Initial Vascular Access Location for First-Time Hemodialysis
For a patient starting hemodialysis for the first time, the arteriovenous fistula (AVF) should be created in the distal forearm (radiocephalic/Brescia-Cimino fistula at the wrist or snuffbox fistula) as the first choice, following a distal-to-proximal approach to preserve future vascular access sites 1.
Recommended Sequential Approach
The KDOQI 2019 guidelines establish a clear hierarchy for initial access placement 1:
First-Line Options (Distal Forearm):
- Snuffbox fistula (radial artery branch to adjacent vein in anatomic snuffbox)
- Distal radiocephalic (Brescia-Cimino) fistula (radial artery to cephalic vein at wrist)
Second-Line Options (Proximal Forearm/Antecubital):
- Proximal radiocephalic fistula
- Gracz fistula (proximal radial artery to perforating branch of cephalic/median cubital vein)

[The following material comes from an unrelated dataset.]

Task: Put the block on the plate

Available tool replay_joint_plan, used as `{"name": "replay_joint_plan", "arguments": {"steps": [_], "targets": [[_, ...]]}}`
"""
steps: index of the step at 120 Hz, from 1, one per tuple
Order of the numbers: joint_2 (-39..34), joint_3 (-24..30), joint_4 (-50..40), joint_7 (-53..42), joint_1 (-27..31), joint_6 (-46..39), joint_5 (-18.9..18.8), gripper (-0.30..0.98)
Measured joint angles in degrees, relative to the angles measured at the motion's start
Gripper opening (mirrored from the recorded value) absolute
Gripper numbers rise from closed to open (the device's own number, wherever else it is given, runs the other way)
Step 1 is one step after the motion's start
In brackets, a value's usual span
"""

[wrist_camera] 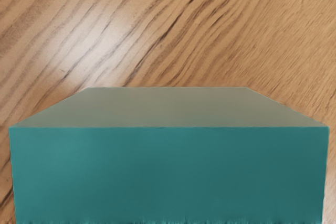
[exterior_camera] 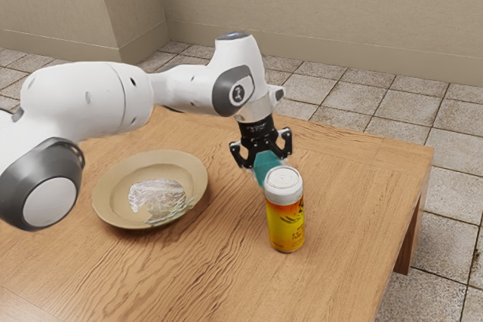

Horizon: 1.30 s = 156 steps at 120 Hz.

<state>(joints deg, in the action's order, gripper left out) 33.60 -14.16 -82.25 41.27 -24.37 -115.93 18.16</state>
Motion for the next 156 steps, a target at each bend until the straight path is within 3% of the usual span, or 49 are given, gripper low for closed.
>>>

- Other antecubital vessel-perforator combinations
Third-Line Options (Upper Arm):
- Brachiocephalic fistula
- Brachiobasilic transposition
- Other brachial or basilic combinations
Graft Considerations:
- If AVF is not suitable, forearm loop graft before upper arm graft
Critical Rationale: The Vascular Access Succession Plan
The distal-to-proximal approach is essential for patients expected to have prolonged survival on hemodialysis because it preserves proximal vessels for future access when the current one fails 1. This is particularly crucial for younger patients who may need multiple access sites over their lifetime.
Important Caveat: The Upper Arm Paradox
While guidelines recommend starting distally, there's contradictory research evidence showing that upper arm fistulas may have practical advantages 2:
- Patients with upper arm fistulas as their first access had significantly reduced catheter use when starting dialysis
- Upper arm fistulas demonstrated shorter maturation times
- Forearm fistula patients were more likely to need temporary catheters despite being younger, non-diabetic, and having the fistula placed earlier
However, the guideline explicitly warns against the "unintended consequence" of creating upper arm accesses solely to meet "fistula targets," as this can disadvantage patients—especially younger individuals—by eliminating future access options 1.
Clinical Decision Algorithm
Start with distal forearm AVF IF:
- Patient has adequate distal vessels on vascular mapping
- Expected long-term survival on dialysis (>5 years)
- Patient is young (<65 years)
- Adequate time for maturation (ideally 3-6 months before dialysis need)
Consider proximal forearm or upper arm AVF IF:
- Inadequate distal vessels
- Urgent dialysis need (though still allow maturation time)
- Previous failed distal access
- Limited life expectancy where vessel preservation is less critical
Consider forearm graft IF:
- No suitable forearm veins for AVF
- Still preserves upper arm vessels for future options
Common Pitfalls to Avoid
Creating bilateral upper arm accesses early: This eliminates future options and should be avoided, especially in younger patients 1
Placing catheters ipsilateral to planned AVF site: Prior ipsilateral catheter placement is associated with inferior AVF outcomes 1
Rushing to upper arm fistulas: Despite faster maturation, this sacrifices the succession plan 1
Left-sided catheter placement: If temporary catheter is needed, right internal jugular has lower infection and dysfunction rates (0.24 vs 0.33 infections per 100 catheter-days) 1
The ESKD Life-Plan Context
Every access decision must consider the patient's individualized ESKD Life-Plan, which includes current and anticipated medical circumstances, expected time on dialysis, transplant candidacy, and potential for other modalities 1. The goal is not just a functional first access, but a thoughtful succession plan that maximizes the patient's lifetime access options.